The appearance of the skin will respond to all three plants as red bumps, spots, or streaks. In rare instances, black marks may appear on the skin instead of red ones, especially if poison ivy dermatitis develops. It may be popularly believed that a rash from poison ivy, poison oak, or sumac develops within short timeframes of contact with the plant, but it can take up to three weeks after interaction for a rash to appear, particularly if it's a person's first experience with one of the poisonous vines or shrubs. Whether it's your first time experiencing a plant-induced rash or you've endured the interaction many times before, the resulting symptoms can include itching so bothersome that it can actually wake you up at night, a rash that can become blisters, which burst and leak fluid, and general discomfort.

Try to prevent spreading of symptoms

Should you come into contact with poison ivy, poison oak, or sumac, the very first thing you should do is wash the area thoroughly to try to alleviate the plant's poisonous compounds from penetrating into the skin and prevent additional spreading (via American Academy of Dermatology Association). Since all three of these plants are found in nature, it's likely that you won't be next to a place with running water and soap readily on hand when contact occurs. Given this likelihood, you can use rubbing alcohol to sanitize and neutralize the area or apply specific cleanser for poison oak, poison ivy, and sumac, which comes in the forms of soap, towelettes, and cleanser. Before you go camping or on a day hike outdoors, be certain to pack some of these towelettes or keep some rubbing alcohol on hand. Dishwashing soap and laundry detergent are also effective ways to cleanse the area of contact.

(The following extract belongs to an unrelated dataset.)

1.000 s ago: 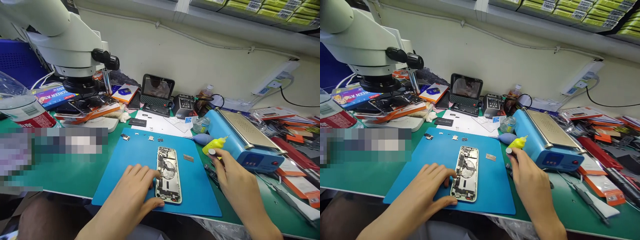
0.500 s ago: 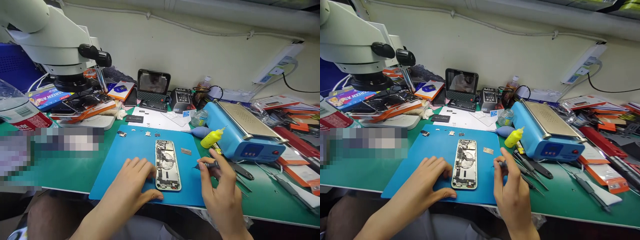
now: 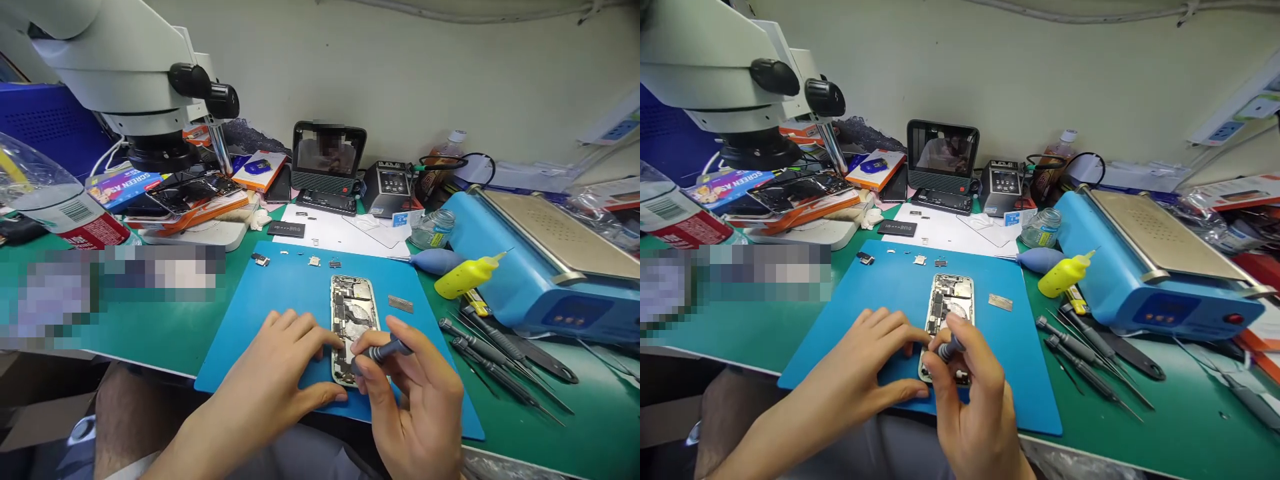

When you're able to reach a place with water, use cool water to rinse the area and remove residue from rubbing alcohol or any other substance used to initially cleanse the area. Always clean your hands, especially under your fingernails, once you've finished washing the affected area.

Following cleansing, the U.S. Food and Drug Administration (FDA) recommends subduing intrusive itching and other symptoms by applying a cool compress to the area, taking an oral corticosteroid, and utilizing an over-the-counter (OTC) skin product, such as topical corticosteroid, zinc product, or calamine lotion.